- _WORK TO COMPLETE_: Please report how many lines in the data below contain "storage". Nothing besides the number should be written.

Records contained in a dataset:
________________

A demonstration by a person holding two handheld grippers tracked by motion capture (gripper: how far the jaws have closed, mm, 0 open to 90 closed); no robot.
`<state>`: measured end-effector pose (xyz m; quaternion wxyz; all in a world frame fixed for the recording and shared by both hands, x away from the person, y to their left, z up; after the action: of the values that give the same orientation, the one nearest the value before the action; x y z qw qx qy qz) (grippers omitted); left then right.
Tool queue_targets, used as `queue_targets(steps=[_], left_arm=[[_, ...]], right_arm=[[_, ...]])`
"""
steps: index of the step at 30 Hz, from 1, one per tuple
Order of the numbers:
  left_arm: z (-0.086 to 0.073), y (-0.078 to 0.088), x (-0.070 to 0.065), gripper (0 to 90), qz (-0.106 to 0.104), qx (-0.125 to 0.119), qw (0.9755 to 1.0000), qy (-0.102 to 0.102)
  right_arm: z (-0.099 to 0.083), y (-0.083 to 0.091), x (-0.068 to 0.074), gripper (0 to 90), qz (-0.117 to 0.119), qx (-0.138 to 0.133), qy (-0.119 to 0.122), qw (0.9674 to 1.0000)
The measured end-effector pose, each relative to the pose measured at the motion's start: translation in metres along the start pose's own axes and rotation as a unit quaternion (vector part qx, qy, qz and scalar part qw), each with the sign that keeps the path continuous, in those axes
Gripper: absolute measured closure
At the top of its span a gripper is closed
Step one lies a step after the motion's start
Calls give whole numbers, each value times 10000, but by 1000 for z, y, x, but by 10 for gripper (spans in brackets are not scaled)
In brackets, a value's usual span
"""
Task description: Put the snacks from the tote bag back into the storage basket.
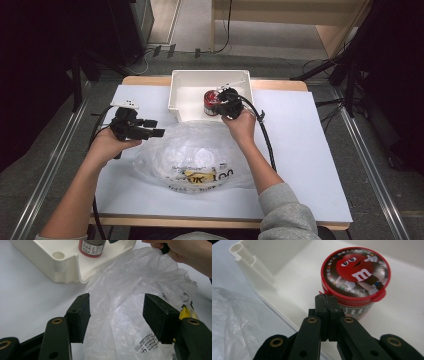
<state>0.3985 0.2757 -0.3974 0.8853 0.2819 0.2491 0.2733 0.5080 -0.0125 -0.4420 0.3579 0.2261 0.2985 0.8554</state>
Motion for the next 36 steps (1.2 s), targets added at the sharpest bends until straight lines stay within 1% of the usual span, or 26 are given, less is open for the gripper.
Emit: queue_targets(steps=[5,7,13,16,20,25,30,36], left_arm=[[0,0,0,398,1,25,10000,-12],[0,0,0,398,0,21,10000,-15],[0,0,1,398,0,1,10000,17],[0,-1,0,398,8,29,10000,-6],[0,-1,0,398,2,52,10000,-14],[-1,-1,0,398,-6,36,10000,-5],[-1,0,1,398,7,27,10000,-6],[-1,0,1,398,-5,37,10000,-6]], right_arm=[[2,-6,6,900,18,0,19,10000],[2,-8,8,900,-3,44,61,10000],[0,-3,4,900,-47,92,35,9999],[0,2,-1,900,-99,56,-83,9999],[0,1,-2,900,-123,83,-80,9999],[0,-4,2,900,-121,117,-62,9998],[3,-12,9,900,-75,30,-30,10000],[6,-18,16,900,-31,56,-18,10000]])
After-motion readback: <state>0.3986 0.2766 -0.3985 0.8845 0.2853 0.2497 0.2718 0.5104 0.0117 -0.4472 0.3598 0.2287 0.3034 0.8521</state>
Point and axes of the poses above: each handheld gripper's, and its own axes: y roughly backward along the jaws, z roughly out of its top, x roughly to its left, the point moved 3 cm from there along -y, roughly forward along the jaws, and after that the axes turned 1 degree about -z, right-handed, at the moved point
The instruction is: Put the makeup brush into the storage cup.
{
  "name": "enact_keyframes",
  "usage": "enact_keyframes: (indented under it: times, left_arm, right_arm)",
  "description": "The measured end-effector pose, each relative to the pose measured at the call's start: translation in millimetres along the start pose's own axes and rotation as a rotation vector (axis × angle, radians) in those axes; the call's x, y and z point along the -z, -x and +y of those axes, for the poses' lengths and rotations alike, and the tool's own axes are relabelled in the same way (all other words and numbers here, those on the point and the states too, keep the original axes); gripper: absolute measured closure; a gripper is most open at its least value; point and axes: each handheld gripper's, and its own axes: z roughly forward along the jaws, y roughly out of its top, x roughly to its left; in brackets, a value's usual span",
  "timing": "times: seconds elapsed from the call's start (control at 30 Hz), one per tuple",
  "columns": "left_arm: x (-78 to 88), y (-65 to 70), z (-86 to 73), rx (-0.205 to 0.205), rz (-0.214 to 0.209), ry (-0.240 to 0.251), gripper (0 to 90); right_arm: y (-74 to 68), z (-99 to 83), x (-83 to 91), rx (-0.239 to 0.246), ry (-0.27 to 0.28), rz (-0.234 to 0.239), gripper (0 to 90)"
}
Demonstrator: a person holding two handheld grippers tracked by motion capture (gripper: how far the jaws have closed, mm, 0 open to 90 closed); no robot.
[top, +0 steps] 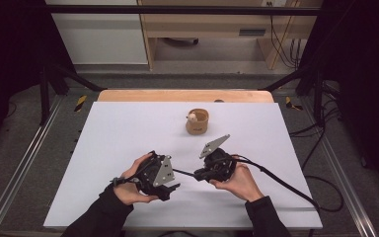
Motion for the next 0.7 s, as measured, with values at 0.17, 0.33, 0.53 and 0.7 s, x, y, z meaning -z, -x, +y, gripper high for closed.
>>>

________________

- _ANSWER SPACE_: 2